**What is expected:** Lines holding the word "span" must be located in the listing below and copied.
%%
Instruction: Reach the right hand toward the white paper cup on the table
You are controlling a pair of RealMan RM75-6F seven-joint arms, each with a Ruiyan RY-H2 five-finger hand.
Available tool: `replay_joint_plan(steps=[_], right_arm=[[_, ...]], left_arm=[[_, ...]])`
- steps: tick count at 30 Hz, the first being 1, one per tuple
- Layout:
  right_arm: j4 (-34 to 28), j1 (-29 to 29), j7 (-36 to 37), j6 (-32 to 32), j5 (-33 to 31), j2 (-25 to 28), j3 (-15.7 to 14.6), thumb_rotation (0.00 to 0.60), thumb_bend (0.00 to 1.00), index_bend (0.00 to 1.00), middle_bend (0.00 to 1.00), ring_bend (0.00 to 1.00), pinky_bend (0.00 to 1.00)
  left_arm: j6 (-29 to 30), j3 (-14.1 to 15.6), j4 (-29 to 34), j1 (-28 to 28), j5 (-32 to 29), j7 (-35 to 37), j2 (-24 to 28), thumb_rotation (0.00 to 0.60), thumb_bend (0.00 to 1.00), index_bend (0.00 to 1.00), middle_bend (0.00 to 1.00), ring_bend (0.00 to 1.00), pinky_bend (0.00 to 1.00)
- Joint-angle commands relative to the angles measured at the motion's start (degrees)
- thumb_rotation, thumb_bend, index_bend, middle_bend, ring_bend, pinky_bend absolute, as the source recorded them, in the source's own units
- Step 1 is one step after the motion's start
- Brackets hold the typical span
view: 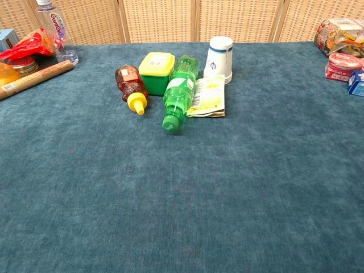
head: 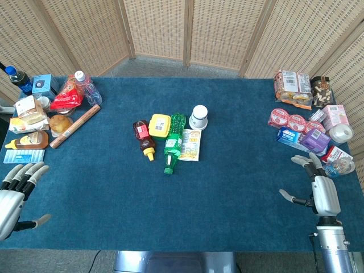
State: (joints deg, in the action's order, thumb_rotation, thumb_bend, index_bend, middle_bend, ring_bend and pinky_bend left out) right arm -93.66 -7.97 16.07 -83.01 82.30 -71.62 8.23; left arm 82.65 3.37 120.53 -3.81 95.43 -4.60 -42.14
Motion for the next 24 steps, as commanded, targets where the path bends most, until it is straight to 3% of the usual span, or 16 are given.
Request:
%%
**Exercise response:**
- Brackets hold the typical span
Motion for the next 24 steps, as commanded, targets where the path bends most, until it is straight to 3% of the usual span, or 16 are given.

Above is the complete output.